[EXCERPTED DATA]:
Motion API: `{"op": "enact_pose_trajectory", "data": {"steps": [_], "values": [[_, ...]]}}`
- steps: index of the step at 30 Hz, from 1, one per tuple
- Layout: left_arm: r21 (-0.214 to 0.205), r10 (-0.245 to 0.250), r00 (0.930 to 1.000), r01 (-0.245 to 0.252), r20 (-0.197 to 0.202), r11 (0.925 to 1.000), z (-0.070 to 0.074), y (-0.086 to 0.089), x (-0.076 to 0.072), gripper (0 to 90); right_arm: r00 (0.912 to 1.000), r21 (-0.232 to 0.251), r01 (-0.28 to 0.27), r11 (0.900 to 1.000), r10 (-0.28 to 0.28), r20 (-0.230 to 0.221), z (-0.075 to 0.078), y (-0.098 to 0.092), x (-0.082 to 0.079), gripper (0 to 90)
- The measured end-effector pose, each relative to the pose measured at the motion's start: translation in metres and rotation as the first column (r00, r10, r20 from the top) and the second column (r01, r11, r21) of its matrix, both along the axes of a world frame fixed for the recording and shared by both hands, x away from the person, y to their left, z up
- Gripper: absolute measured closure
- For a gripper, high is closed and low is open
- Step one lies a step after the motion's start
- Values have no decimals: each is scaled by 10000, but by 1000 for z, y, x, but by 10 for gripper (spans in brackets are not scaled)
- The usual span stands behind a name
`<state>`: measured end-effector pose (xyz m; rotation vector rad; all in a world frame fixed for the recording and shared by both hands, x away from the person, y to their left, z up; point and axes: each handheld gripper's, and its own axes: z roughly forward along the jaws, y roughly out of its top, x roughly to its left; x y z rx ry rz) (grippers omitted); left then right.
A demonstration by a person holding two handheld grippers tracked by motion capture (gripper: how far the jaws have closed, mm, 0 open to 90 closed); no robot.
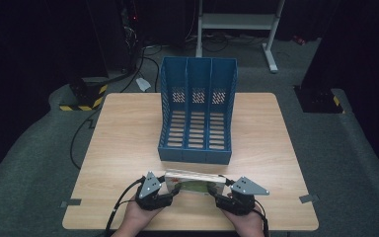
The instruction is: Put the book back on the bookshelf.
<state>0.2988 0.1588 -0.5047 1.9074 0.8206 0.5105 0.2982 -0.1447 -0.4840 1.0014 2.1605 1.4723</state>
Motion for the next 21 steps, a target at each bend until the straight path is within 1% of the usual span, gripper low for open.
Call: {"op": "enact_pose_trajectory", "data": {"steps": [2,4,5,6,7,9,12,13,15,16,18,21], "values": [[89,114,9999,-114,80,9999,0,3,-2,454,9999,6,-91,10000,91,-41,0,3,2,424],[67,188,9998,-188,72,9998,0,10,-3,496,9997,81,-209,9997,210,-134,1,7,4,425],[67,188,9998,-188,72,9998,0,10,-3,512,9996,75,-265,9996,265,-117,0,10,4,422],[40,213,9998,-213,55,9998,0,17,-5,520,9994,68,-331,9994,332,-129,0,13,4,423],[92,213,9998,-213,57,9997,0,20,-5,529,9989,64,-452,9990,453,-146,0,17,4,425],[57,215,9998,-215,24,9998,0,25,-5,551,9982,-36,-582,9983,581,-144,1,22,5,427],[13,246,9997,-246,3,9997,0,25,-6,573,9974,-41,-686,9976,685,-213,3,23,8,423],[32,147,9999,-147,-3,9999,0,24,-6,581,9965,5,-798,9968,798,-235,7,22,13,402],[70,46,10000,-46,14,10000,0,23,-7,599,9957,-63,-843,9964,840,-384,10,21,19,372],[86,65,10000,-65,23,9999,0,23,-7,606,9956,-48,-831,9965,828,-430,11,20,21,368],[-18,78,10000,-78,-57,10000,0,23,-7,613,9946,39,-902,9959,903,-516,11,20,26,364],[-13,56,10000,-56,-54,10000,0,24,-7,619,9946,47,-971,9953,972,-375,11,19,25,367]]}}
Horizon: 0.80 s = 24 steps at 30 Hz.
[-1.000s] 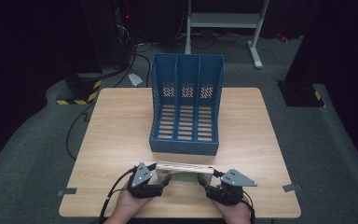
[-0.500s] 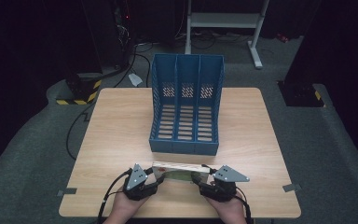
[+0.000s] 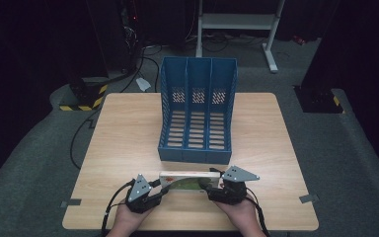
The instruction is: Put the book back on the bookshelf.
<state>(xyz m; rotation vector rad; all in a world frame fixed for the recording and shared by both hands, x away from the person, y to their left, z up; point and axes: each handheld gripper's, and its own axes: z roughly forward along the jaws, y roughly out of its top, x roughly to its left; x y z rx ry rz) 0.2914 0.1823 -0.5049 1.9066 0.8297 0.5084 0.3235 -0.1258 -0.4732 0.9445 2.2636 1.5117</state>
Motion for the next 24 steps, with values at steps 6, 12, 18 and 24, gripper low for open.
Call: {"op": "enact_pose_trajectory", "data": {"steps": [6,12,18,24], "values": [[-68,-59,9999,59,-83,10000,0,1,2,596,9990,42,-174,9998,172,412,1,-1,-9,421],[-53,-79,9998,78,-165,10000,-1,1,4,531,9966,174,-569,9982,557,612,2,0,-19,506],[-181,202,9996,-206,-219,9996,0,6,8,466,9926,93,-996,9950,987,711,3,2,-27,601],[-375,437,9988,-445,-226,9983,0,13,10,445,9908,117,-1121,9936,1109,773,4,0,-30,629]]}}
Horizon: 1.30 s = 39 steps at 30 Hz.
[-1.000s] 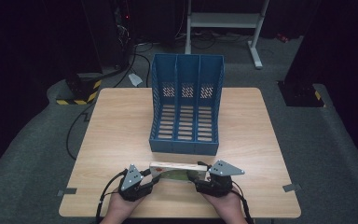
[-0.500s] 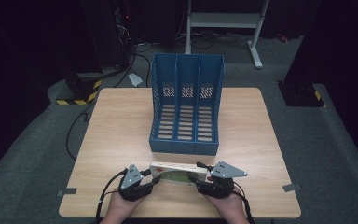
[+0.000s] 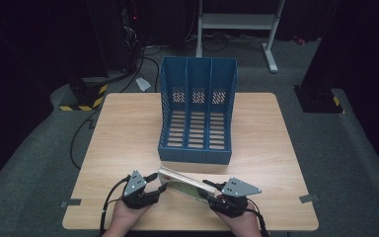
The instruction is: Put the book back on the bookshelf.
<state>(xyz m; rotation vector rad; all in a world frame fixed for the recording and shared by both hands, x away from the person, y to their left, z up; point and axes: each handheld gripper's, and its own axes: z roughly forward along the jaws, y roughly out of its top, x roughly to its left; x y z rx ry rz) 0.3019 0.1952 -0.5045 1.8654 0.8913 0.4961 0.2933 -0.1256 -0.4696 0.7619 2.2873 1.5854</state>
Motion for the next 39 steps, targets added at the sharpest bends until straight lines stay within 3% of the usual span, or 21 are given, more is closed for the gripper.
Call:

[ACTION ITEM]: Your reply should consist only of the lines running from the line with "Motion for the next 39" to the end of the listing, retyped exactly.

[FINISHED TASK]:
Motion for the next 39 steps, targets added at the sharpest bends until straight lines stay within 3% of the usual span, or 21 are given, more is closed for the gripper.
Call:

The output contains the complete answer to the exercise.